Le projet gouvernemental prévoit par ailleurs que la durée du travail pourra être répartie sur tout ou partie de l'année par un accord d'entreprise ou, à défaut, de branche, qui devra notamment prévoir des délais de préavis et un seuil de prise en compte des heures supplémentaires.

"Nous avions prévenu les partenaires sociaux que nous irions plus loin (que leur position commune) (...) Nous l'assumons pleinement", a expliqué aux Echos le ministre du Travail Xavier Bertrand, qui reproche aux partenaires sociaux de ne pas avoir "voulu réellement se saisir" de la question du temps de travail. Il estime que les "nouvelles souplesses" introduite par le projet gouvernemental permettront de "sortir définitivement du carcan imposé par les 35 heures".

Pour le secrétaire général de la CFDT, François Chérèque, "le gouvernement choisit de s'affronter à la CFDT et la CGT". "C'est un affront ou un défi, en tout cas une provocation", estime le responsable syndical dans un entretien publié mercredi sur le site internet du quotidien Le Monde, jugeant que "l'élargissement de la mobilisation sur les retraites à la question du temps de travail est clairement posée".

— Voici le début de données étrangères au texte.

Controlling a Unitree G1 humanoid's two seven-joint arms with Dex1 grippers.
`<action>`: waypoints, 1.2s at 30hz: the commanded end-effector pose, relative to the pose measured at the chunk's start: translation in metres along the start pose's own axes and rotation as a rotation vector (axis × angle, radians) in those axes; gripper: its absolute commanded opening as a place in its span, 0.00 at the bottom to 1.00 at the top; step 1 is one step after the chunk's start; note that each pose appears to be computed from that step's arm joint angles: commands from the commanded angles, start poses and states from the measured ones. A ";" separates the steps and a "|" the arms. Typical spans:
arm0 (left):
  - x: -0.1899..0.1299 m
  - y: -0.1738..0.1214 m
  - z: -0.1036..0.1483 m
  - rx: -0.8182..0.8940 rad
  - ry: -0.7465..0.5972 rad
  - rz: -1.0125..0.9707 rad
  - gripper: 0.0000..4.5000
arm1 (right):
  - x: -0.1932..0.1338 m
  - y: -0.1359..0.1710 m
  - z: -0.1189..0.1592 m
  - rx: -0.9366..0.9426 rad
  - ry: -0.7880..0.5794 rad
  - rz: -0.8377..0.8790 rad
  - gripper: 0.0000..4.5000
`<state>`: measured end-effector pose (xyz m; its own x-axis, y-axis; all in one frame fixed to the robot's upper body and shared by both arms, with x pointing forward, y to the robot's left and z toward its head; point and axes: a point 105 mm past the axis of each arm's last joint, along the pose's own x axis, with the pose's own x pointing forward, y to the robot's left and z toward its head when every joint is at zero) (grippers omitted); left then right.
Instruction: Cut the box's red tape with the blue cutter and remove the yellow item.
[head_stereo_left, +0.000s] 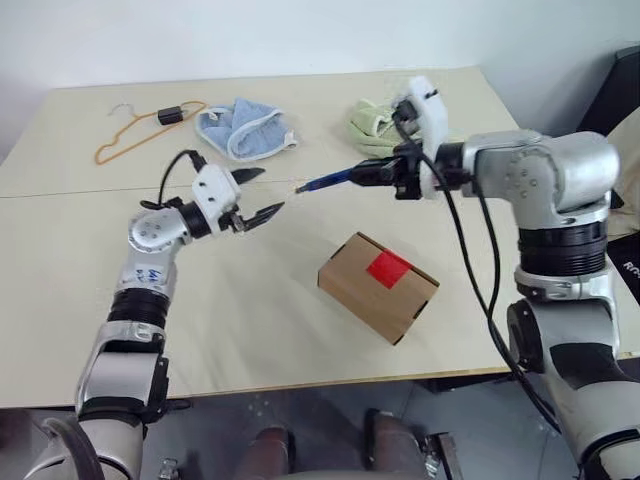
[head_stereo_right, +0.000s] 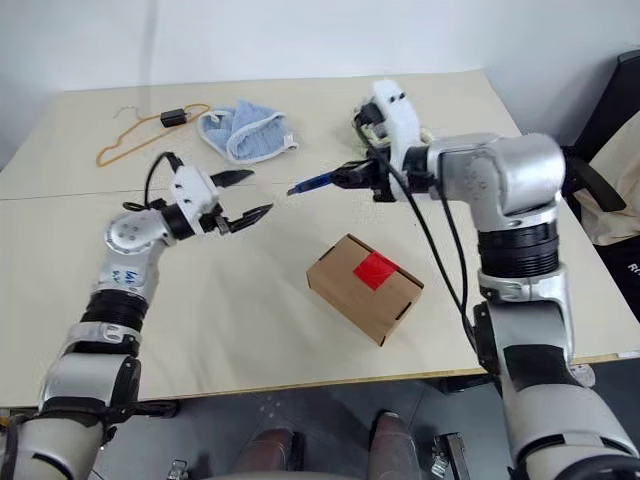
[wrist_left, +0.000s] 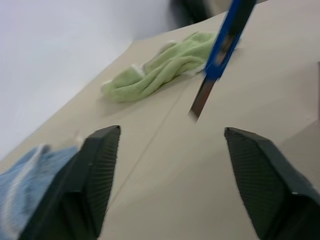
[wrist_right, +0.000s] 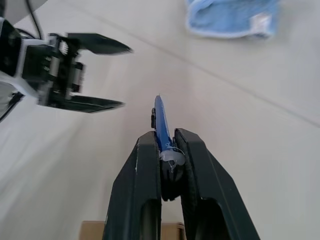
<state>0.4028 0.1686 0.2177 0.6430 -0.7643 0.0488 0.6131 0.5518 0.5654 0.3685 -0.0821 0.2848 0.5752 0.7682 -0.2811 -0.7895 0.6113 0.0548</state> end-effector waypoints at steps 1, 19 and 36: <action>-0.022 0.029 0.015 -0.078 0.020 0.025 0.99 | -0.032 -0.001 0.024 -0.050 -0.099 -0.056 0.03; 0.040 -0.076 0.061 -0.375 0.018 -0.518 0.60 | -0.127 0.001 -0.012 -0.042 -0.126 -0.254 0.03; 0.069 -0.145 0.074 -0.557 0.157 -0.882 0.00 | -0.147 0.028 -0.059 -0.098 -0.036 -0.279 0.03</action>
<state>0.3290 0.0153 0.1936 -0.0726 -0.9426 -0.3260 0.9928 -0.0369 -0.1143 0.2550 -0.1886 0.2663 0.7654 0.5935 -0.2488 -0.6255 0.7770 -0.0710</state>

Avant même que l'avant-projet de loi ne soit public, il avait qualifié lundi avec le secrétaire général de la CGT, Bernard Thibault, d'"inacceptable" les "velléités" du gouvernement de faire adopter "en catimini" des mesures de déréglementation du temps de travail. Dans une déclaration commune, ils avaient mis en garde Nicolas Sarkozy contre les conséquences d'un tel choix. L'Union syndicale Solidaires a brandi mercredi la menace d'un conflit majeur.

De son côté, la présidente du Medef, Laurence Parisot, tout en réaffirmant sa position en faveur d'un abandon de la durée légale du travail, a souhaité mercredi sur LCI que les termes de l'accord conclu avec les syndicats soient respectés.

"Le président de la République a menti" en disant qu'il ne toucherait pas à la durée légale du travail, a pour sa part déclaré Jean-Marc Ayrault, le président du groupe socialiste à l'Assemblée.